Friday, February 8, 2008

Roe ought to be overturned today

Here's why.

In Roe v. Wade the Supreme Court said this:

"Texas urges that, apart from the Fourteenth Amendment, life begins at conception and is present throughout pregnancy, and that, therefore, the State has a compelling interest in protecting that life from and after conception. We need not resolve the difficult question of when life begins. When those trained in the respective disciplines of medicine, philosophy, and theology are unable to arrive at any consensus, the judiciary, at this point in the development of man's knowledge, is not in a position to speculate as to the answer." (ROE v. WADE, 410 U.S. 113, Section IX, B, paragraph 2; emphasis mine)


In other words, the Court made a conscious decision to side-step the entire question of whether or not abortion kills a baby. (It clearly does.)

The Court said it had no idea as to an answer, and then adjudicated the fetus could be killed...because it wasn't sure if it was a person or not.

This is bad law.

Either the fetus is a person or not. For the sake of argument, let's assume the fetus is a person. In this case, the 1973 decision of the Supreme Court just sanctioned manslaughter, for then abortion is killing an innocent person not knowing and intending the full, deliberate extent of murder.

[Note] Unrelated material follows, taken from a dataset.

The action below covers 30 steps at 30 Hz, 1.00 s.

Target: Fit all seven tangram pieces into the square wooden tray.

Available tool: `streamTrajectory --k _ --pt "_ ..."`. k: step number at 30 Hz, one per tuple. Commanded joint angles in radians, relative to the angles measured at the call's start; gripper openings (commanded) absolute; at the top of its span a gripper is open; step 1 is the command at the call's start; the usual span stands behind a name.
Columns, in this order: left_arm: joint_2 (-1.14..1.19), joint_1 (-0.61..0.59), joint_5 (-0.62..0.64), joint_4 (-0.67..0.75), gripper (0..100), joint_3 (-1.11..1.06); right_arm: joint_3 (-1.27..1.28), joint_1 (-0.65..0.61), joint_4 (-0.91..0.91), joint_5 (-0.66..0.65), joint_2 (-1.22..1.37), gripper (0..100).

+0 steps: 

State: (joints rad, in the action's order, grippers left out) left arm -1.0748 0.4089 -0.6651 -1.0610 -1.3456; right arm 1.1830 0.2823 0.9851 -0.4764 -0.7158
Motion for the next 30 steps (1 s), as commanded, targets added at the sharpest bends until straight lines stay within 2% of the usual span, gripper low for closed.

It is like driving over a man-shaped overcoat in the street, which may be a drunk or may only be an old coat. It is like shooting at a sudden movement in a bush which may be your hunting companion or may be only a pheasant. It is like fumigating an apartment building with a highly toxic chemical not knowing whether everyone is safely evacuated. If the victim is a person, you have committed manslaughter.

Now let us assume the fetus is not in fact a person. Well then, the Supreme Court's decision sanctions criminal negligence as in the above three cases if there happened to be no one in the coat, the bush, or the building, but the driver, the hunter, or the fumigator did not know that, and nevertheless drove, shot or fumigated. Such negligence is instinctively and universally condemned by all reasonable individuals and societies as personally immoral and socially criminal.

We do not argue politely over whether such behavior is right or wrong. We wholeheartedly condemn it, even when we do not know whether there is a person there, because the killer did not know that a person was not there.

It only follows then for Roe to be wholeheartedly and unanimously condemned because the decision explicitly acknowledges that the judiciary does not know whether a person is there -- at the end of the abortionist's instruments -- or not. With this acknowledgment the Court sanctions either manslaughter or criminal negligence; there can be no third option.

Therefore, Roe ought to be overturned today.